**Exercise**
Lines containing the word "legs" in the data below: say how many, with no other text.

**Given information**
-------------------------
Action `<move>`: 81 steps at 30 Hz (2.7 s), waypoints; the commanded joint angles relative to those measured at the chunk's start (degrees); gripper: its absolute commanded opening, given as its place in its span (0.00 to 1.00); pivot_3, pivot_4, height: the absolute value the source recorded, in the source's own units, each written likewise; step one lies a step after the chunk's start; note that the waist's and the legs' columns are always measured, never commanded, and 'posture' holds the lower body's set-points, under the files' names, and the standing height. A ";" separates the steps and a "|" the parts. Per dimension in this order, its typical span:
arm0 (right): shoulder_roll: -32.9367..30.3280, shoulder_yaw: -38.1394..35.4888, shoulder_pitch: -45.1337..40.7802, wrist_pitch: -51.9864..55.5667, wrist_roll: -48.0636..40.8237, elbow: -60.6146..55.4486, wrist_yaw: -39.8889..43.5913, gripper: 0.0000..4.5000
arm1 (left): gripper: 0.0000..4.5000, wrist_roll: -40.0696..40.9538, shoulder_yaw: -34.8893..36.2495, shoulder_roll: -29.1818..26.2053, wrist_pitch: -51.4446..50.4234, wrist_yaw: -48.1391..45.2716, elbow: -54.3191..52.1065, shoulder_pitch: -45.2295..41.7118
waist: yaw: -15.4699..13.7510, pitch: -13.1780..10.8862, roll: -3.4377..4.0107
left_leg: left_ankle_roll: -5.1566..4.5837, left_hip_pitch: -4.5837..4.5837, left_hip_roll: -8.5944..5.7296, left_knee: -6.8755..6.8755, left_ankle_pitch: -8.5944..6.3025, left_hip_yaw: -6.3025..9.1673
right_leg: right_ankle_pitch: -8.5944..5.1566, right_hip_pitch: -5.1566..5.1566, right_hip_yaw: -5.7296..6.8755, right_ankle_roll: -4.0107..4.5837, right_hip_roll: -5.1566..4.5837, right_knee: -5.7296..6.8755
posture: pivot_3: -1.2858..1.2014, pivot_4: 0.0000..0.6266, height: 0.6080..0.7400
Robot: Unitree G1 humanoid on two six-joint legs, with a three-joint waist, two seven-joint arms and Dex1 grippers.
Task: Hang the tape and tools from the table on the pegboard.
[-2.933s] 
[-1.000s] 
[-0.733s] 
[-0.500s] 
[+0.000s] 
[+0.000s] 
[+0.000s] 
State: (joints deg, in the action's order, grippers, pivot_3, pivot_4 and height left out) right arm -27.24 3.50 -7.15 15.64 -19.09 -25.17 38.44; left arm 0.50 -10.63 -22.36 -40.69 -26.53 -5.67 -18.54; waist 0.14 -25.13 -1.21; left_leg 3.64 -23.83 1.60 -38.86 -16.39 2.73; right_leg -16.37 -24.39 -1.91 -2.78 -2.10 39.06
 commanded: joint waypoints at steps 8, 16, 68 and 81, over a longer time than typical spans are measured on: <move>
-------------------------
**Result for this task**
2